Gazelle

An LR parser generator for Rust with runtime operator precedence and natural lexer feedback.

Getting Started

Add both crates to your Cargo.toml:

[dependencies]
gazelle-parser = "0.9"
gazelle-macros = "0.9"

gazelle-parser provides the runtime (parser, tokens, precedence, error handling). gazelle-macros provides the gazelle! proc macro that generates parser code from your grammar. Both are required for typical use.

For runtime-only usage (dynamic grammars without the macro), gazelle-parser alone is sufficient — see Parser Generator as a Library.

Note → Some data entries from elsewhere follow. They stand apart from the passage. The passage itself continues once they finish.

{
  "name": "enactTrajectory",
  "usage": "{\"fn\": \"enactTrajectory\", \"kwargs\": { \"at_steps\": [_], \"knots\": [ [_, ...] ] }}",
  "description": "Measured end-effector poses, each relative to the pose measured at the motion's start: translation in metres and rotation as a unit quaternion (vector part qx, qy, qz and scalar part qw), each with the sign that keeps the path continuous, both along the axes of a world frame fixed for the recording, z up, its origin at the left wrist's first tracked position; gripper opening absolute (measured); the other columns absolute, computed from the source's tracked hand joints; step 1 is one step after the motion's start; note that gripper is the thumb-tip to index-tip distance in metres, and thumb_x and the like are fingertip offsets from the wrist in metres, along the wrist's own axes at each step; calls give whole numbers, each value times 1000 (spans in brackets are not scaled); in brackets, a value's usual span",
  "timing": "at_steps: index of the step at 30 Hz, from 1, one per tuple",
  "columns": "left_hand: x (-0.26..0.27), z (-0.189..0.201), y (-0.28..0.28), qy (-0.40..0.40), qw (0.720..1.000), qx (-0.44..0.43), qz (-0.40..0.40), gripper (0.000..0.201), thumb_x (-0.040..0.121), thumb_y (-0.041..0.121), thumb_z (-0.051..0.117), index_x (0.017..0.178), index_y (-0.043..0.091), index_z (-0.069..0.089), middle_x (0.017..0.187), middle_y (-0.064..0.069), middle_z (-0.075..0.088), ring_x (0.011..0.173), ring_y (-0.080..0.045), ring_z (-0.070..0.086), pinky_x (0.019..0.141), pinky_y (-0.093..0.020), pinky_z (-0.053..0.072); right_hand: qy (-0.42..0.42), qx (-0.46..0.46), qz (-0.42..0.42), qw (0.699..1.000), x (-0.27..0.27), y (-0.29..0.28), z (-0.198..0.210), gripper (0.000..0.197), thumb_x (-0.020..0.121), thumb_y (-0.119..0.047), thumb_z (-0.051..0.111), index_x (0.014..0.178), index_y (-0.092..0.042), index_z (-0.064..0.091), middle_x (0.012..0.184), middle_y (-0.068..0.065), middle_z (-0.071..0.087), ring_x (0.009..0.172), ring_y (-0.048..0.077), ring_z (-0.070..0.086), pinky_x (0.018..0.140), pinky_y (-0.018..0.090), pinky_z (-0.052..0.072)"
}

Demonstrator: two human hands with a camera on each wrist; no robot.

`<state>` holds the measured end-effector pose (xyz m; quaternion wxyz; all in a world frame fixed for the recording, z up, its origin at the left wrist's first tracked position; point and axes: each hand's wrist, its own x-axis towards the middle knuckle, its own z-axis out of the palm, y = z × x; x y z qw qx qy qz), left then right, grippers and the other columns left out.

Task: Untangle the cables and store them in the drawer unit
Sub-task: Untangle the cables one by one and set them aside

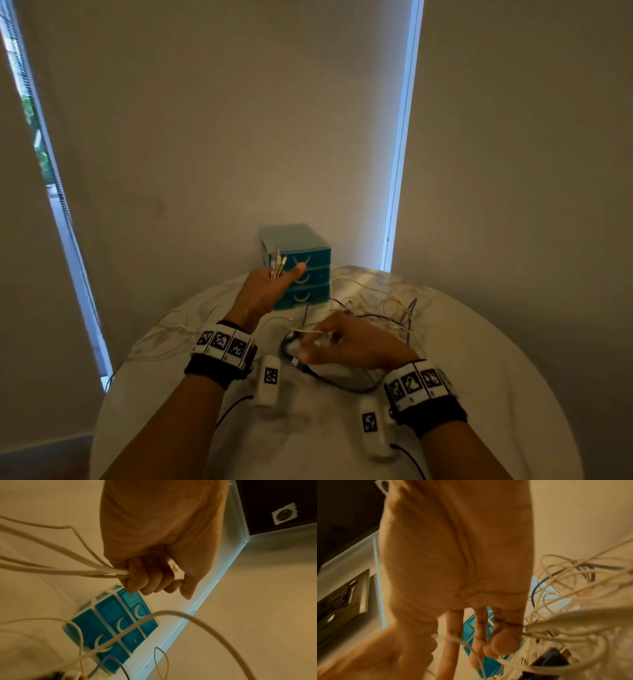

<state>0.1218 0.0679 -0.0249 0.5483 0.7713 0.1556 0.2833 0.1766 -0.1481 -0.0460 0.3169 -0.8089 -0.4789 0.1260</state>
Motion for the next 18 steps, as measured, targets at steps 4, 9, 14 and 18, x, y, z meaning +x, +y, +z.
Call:
{"fn": "enactTrajectory", "kwargs": {
  "at_steps": [4,9,14,18],
  "knots": [
    [6,-7,-4,1,999,-33,8,54,86,65,76,70,19,54,50,7,39,45,-10,32,53,-31,27,96,144,-72,982,18,-1,-8,27,103,-40,70,99,-15,79,84,3,77,67,8,66,65,24,56],
    [2,-7,-21,-2,1000,-27,-13,55,92,67,68,59,24,58,49,11,53,37,-1,41,53,-27,32,401,524,-179,730,42,-23,-2,37,113,-33,50,107,-1,68,81,10,72,69,19,69,62,25,60],
    [4,-15,-31,35,998,23,-51,40,94,59,70,92,19,76,42,23,51,40,7,48,51,-16,33,457,638,-153,600,50,-38,-3,22,112,-23,52,105,-7,65,92,9,76,79,19,73,69,25,62],
    [10,-34,-19,129,987,81,-55,50,92,53,76,99,3,79,57,14,58,49,0,49,49,-18,35,462,678,-94,564,48,-39,-1,27,113,-29,47,106,-9,64,90,4,73,82,17,71,74,24,61]
  ]
}}
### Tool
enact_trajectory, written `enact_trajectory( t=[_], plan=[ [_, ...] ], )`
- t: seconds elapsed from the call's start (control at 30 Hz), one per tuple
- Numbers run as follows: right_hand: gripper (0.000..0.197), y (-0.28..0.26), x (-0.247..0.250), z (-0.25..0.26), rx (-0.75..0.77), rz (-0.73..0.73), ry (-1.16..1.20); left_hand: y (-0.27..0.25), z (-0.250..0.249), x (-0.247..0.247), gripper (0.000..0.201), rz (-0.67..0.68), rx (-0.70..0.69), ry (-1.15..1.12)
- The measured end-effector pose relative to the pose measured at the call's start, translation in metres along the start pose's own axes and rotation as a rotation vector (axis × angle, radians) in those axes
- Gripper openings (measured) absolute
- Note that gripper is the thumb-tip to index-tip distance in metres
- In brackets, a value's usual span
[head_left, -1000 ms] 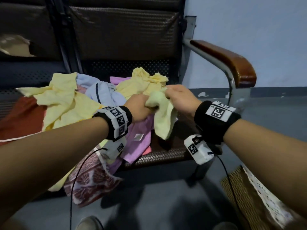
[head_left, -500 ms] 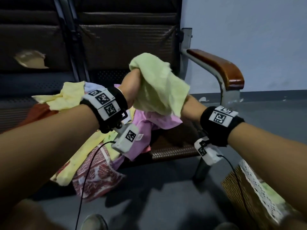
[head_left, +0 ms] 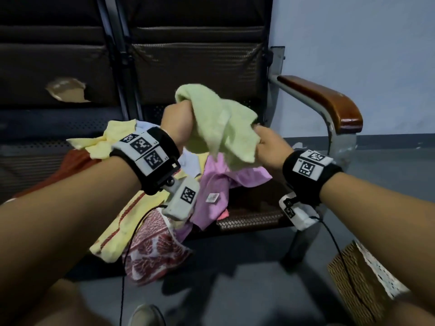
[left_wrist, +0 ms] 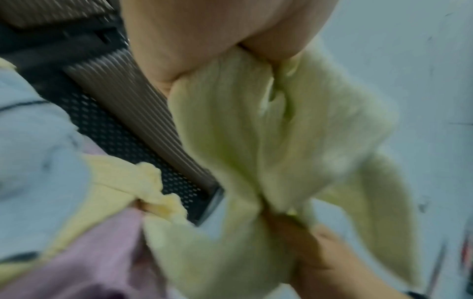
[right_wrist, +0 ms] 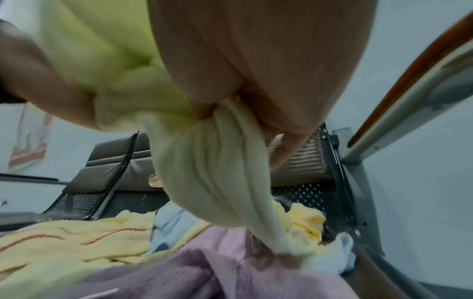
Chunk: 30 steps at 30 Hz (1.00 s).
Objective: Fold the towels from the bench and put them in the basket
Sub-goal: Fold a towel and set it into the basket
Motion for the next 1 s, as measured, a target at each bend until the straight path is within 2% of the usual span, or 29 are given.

What Makes Gazelle Different

1. Runtime Operator Precedence

Traditional grammars encode precedence through structure - one rule per level:

expr: add_expr;
add_expr: add_expr '+' mul_expr | mul_expr;
mul_expr: mul_expr '*' unary_expr | unary_expr;
// ... 10 more levels for a full language

Gazelle's prec terminals carry precedence at runtime:

gazelle! {
    grammar Calc {
        start expr;
        terminals {
            NUM: _,
            prec OP: _,  // precedence attached to each token
        }
        expr = expr OP expr => binop | NUM => literal;
    }
}

One rule. The lexer provides precedence per token:

'+' => calc::Terminal::Op('+', Precedence::Left(1)),
'*' => calc::Terminal::Op('*', Precedence::Left(2)),

This enables user-defined operators at runtime - see examples/c11_calculator.rs.

2. Natural Lexer Feedback

The infamous C typedef problem: is T * x a multiplication or pointer declaration? The lexer needs parser state to decide.

Traditional parsers hide the parse loop, requiring globals or hacks. Gazelle uses a push-based API - you drive the loop:

loop {
    let token = lexer.next(&actions.ctx)?;  // lexer sees current state
    parser.push(token, &mut actions)?;       // actions update state
    // next iteration: lexer sees updated state
}

No magic. The lexer and parser share state through actions, and you control when each runs. See examples/c11/ for a complete C11 parser using this for typedef disambiguation.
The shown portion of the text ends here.